* _INSTRUCTIONS TO FOLLOW_
Set down every line of the data exactly, skipping the pictures.
*** DATASET SECTION Section Begins ***
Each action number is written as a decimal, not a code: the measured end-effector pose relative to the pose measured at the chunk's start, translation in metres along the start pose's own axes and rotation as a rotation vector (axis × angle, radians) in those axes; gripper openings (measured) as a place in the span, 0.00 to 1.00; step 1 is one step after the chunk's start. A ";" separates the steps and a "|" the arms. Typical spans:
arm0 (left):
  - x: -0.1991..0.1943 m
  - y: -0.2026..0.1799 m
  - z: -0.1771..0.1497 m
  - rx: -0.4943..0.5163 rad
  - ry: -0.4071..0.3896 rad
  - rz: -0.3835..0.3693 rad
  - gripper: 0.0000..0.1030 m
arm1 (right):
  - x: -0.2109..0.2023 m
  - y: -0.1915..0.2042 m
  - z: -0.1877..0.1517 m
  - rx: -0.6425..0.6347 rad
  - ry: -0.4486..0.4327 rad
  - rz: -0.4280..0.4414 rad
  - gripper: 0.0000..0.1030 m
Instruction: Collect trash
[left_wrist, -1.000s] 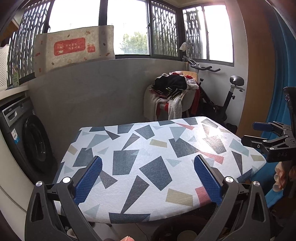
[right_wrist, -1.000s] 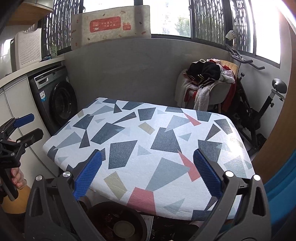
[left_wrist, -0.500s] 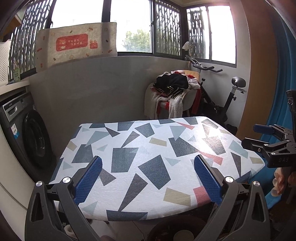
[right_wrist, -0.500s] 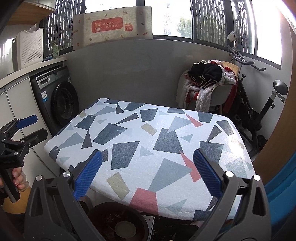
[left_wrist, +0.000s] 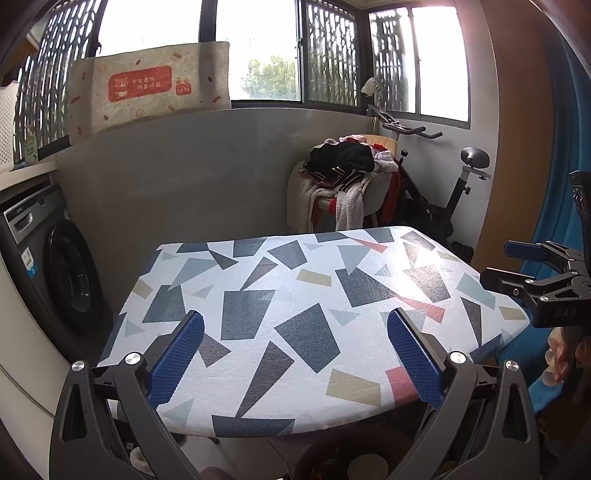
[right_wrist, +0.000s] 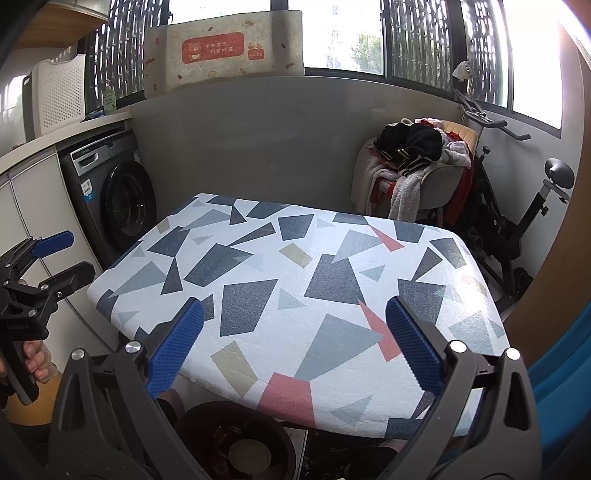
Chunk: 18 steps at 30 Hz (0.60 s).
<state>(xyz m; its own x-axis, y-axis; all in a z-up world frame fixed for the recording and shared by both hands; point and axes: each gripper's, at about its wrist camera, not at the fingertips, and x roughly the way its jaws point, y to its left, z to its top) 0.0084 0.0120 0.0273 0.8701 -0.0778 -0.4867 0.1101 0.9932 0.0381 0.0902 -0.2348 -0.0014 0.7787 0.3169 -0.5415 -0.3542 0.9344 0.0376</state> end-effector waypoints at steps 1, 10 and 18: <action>0.000 0.000 0.000 -0.001 0.000 0.000 0.94 | 0.000 0.000 0.000 0.000 0.000 0.000 0.94; 0.002 0.001 -0.001 -0.003 0.005 -0.002 0.94 | 0.002 0.000 -0.003 0.001 0.002 0.000 0.94; 0.005 0.000 -0.003 0.008 0.013 -0.003 0.94 | 0.003 -0.001 -0.004 0.003 0.004 0.000 0.94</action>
<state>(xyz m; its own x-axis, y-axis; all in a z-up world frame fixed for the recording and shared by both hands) 0.0107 0.0117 0.0221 0.8633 -0.0796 -0.4984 0.1164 0.9923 0.0432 0.0914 -0.2357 -0.0062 0.7763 0.3165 -0.5452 -0.3526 0.9349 0.0405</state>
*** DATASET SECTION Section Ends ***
* _RESULT OF THE EXERCISE_
Each action number is written as a decimal, not a code: the measured end-effector pose relative to the pose measured at the chunk's start, translation in metres along the start pose's own axes and rotation as a rotation vector (axis × angle, radians) in those axes; gripper openings (measured) as a place in the span, 0.00 to 1.00; step 1 is one step after the chunk's start. A ";" separates the steps and a "|" the arms. Typical spans:
arm0 (left):
  - x: -0.1991..0.1943 m
  - y: -0.2026..0.1799 m
  - z: -0.1771..0.1497 m
  - rx: -0.4943..0.5163 rad
  - ry: -0.4071..0.3896 rad
  - rz: -0.3835..0.3693 rad
  - gripper: 0.0000..0.1030 m
arm1 (right):
  - x: -0.2109..0.2023 m
  - y: -0.1915..0.2042 m
  - z: -0.1877..0.1517 m
  - rx: -0.6425..0.6347 rad
  - ry: -0.4486..0.4327 rad
  - rz: -0.4280..0.4414 rad
  - gripper: 0.0000..0.1030 m
Instruction: Collect trash
[left_wrist, -1.000s] 
[right_wrist, -1.000s] 
[left_wrist, -0.500s] 
[right_wrist, -0.500s] 
[left_wrist, +0.000s] 
[right_wrist, +0.000s] 
Chunk: 18 steps at 30 Hz (0.60 s).
<state>(xyz m; its own x-axis, y-axis; all in a z-up world frame fixed for the recording and shared by both hands; point and axes: each gripper's, at about its wrist camera, not at the fingertips, and x roughly the way its jaws point, y to its left, z to its top) 0.0084 0.0120 0.0273 0.8701 -0.0778 -0.4867 0.1101 0.9932 0.0381 0.0902 -0.2348 -0.0014 0.7787 0.3169 -0.5415 -0.3542 0.9344 0.0376</state> end-effector waypoints at steps 1, 10 and 18: <action>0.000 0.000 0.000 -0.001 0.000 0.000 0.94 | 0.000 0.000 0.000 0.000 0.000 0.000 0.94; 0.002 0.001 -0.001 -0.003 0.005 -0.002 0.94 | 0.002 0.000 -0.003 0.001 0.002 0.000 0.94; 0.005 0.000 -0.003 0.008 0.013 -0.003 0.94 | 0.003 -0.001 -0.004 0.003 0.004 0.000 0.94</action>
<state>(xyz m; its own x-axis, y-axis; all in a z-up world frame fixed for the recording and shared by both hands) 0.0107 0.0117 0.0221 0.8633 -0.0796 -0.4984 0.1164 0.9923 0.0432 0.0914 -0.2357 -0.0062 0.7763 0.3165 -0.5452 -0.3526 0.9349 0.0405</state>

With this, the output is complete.